BEGIN MATERIAL SUPPLIED
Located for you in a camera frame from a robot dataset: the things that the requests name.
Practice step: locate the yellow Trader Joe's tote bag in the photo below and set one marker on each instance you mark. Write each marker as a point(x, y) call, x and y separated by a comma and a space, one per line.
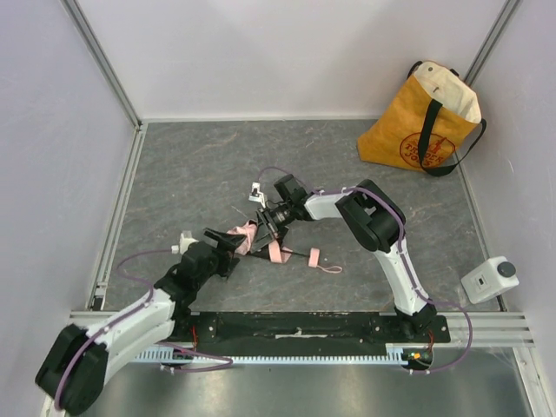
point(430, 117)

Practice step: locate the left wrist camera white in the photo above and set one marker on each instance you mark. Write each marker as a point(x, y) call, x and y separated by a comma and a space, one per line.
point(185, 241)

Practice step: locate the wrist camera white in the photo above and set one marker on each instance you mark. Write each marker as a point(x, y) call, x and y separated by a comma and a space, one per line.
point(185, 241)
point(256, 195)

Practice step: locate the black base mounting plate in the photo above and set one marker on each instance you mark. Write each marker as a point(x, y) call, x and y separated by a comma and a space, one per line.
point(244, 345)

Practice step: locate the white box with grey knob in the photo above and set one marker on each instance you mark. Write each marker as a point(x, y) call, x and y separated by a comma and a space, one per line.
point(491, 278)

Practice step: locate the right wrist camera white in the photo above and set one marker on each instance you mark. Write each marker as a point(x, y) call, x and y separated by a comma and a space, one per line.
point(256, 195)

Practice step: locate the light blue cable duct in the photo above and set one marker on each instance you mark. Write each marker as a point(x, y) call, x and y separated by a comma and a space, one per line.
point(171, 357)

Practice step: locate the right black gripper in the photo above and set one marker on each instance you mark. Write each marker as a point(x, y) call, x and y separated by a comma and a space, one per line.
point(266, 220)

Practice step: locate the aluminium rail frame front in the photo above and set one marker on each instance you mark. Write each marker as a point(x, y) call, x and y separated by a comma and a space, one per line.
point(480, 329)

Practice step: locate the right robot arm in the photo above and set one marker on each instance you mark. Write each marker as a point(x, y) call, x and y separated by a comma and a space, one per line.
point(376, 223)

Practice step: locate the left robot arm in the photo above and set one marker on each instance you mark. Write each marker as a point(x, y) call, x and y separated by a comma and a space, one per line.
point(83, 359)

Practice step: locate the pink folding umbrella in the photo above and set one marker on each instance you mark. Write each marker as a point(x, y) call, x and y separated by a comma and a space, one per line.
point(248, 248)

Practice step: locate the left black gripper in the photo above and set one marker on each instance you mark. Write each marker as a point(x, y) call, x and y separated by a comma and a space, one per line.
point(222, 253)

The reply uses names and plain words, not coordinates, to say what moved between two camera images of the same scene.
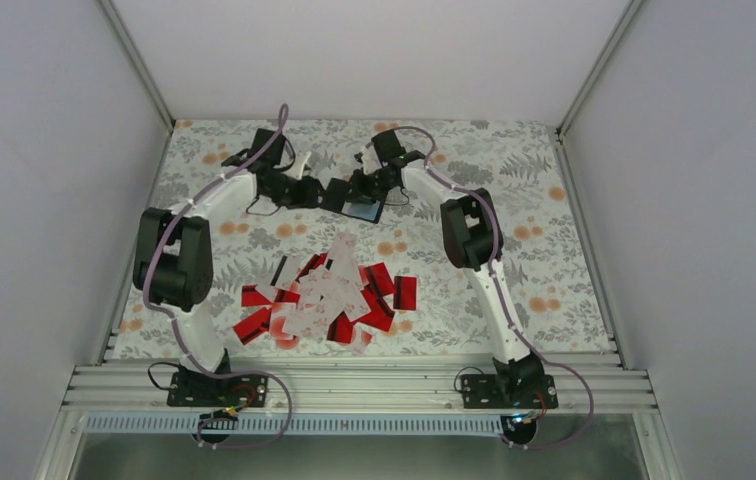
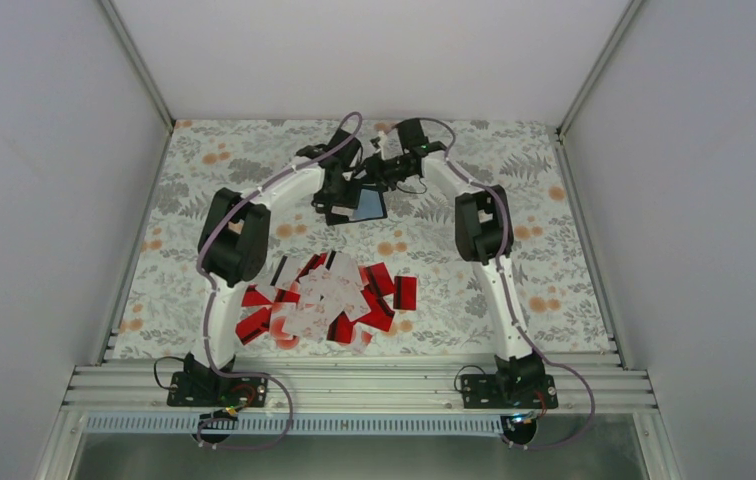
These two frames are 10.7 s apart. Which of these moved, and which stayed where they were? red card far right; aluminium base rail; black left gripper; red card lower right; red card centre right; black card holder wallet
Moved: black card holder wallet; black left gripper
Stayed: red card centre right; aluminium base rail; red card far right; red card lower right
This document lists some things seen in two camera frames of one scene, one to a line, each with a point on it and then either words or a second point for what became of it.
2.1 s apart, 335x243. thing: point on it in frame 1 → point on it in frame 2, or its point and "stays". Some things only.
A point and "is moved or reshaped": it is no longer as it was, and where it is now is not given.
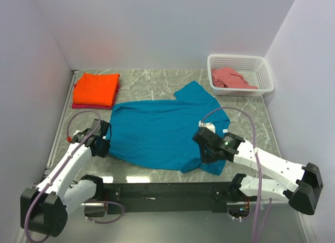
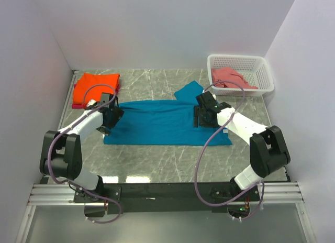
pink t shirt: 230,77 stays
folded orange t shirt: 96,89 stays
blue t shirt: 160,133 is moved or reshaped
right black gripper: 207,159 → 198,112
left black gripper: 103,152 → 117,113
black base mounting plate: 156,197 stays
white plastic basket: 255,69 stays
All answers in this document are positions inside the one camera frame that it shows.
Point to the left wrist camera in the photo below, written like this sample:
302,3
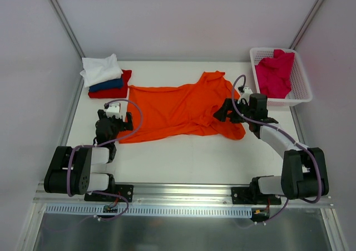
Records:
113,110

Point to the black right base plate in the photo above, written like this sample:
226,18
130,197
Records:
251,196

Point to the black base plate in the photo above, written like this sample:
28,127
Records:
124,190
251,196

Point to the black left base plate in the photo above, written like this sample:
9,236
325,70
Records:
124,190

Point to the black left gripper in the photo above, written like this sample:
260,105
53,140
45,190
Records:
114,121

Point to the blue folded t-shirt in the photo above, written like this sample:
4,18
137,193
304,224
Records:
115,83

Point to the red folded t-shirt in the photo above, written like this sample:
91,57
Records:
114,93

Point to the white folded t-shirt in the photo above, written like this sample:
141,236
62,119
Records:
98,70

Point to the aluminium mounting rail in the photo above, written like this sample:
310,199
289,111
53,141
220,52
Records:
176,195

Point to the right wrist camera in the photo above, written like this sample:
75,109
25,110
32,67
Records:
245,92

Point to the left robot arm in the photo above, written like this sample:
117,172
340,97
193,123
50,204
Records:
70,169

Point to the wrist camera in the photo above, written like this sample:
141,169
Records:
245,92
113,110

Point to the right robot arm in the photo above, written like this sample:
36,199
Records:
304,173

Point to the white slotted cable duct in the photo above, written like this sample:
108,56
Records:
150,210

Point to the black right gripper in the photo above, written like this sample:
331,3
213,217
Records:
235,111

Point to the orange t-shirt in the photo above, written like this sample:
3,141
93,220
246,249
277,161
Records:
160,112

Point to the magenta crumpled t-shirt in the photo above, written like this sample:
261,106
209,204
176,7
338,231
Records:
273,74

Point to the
END MATERIAL SUPPLIED
BEGIN MATERIAL SUPPLIED
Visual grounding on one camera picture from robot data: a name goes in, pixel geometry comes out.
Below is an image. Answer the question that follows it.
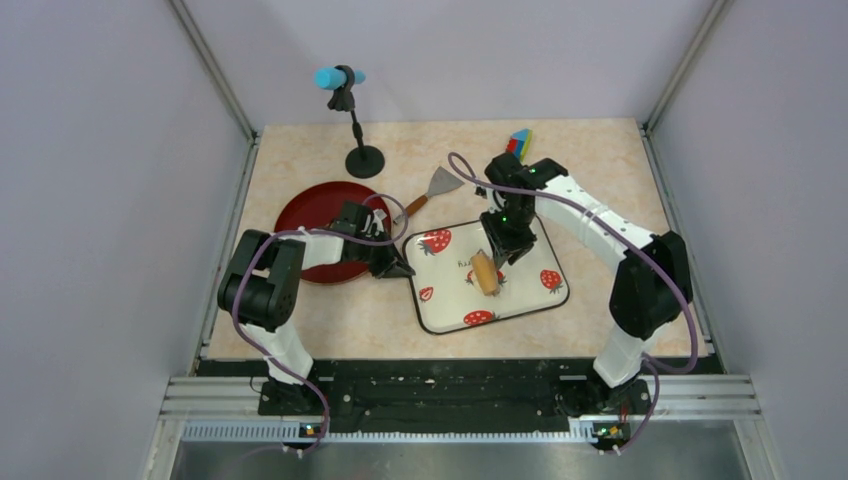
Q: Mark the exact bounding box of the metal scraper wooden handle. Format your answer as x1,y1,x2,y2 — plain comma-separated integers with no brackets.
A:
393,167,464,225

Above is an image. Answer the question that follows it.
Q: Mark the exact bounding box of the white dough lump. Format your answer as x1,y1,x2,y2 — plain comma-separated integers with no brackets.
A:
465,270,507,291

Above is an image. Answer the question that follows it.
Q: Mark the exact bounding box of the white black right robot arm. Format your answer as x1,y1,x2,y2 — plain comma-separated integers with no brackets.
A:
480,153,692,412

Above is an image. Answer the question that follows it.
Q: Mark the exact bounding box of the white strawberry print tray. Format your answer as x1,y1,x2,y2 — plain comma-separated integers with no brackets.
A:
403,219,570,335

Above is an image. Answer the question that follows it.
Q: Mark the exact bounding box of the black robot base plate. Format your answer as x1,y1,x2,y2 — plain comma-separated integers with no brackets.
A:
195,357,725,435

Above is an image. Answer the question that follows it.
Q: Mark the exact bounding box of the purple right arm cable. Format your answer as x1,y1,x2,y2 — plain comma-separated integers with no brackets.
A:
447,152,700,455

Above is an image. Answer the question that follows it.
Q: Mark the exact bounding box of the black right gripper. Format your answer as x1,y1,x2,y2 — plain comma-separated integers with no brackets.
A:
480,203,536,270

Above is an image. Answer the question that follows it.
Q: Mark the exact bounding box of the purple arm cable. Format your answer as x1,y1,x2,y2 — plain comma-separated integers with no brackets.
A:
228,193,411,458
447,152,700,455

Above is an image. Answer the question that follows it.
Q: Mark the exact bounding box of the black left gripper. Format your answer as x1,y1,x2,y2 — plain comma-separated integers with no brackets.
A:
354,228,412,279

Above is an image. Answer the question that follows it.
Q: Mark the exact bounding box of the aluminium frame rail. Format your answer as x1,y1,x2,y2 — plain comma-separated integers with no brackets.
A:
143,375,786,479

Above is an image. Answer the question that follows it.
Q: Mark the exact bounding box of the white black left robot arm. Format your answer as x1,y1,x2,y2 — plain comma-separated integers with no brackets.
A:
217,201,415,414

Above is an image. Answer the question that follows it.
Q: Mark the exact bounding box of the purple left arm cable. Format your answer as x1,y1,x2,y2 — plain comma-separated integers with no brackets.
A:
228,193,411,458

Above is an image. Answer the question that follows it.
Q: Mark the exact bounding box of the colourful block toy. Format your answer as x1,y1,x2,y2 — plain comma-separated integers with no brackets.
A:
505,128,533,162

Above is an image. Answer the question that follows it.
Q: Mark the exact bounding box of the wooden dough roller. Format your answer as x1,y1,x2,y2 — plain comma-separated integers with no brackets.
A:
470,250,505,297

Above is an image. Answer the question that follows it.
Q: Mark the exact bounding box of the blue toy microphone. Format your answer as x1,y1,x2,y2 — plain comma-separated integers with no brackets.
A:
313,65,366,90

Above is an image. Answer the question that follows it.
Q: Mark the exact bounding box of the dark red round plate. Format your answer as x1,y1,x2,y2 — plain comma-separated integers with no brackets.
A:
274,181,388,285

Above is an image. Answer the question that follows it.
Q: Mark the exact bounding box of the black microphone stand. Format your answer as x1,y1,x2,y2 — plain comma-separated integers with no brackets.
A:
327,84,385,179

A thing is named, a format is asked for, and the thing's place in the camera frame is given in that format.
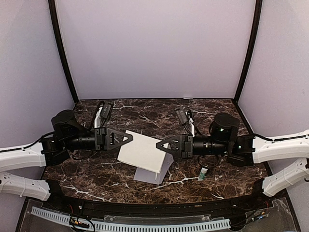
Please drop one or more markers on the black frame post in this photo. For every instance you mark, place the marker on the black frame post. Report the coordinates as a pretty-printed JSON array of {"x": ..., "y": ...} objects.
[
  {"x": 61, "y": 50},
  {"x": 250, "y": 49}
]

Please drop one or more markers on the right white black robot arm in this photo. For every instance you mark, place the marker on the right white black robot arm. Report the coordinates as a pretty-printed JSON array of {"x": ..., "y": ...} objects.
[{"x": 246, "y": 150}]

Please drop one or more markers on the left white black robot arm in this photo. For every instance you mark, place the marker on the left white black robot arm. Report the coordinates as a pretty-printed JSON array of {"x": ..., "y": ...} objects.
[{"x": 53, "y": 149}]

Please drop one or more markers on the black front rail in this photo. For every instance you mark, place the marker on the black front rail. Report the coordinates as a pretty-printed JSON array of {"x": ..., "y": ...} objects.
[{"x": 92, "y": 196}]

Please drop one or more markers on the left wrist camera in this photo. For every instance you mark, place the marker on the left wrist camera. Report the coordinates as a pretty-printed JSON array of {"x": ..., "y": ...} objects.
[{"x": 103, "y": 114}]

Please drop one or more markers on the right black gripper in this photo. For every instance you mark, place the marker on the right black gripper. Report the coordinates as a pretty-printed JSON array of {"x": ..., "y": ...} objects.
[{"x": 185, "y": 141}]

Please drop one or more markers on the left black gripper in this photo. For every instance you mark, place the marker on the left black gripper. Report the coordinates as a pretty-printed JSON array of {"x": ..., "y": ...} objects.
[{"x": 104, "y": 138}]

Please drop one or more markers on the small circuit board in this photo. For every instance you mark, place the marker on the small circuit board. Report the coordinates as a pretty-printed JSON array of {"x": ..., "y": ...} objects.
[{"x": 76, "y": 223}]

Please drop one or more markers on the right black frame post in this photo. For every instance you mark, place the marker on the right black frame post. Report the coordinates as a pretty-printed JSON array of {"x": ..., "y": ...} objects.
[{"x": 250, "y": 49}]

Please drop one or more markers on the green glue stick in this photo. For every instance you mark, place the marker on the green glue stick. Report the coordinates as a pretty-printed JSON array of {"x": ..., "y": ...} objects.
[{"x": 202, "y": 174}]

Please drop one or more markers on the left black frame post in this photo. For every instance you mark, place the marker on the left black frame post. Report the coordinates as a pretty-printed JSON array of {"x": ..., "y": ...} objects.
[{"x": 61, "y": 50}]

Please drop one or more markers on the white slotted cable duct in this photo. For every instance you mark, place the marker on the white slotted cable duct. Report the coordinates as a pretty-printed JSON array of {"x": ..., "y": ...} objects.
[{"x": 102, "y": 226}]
END MATERIAL SUPPLIED
* _EXERCISE_:
What lines of the listing contain the word "from"? Copy them all.

* _SOLVED PROBLEM_:
Located for you in a camera frame from a robot dataset: the things that the requests name.
Visual grounding on one camera picture from robot data: a name goes in, pixel geometry comes out.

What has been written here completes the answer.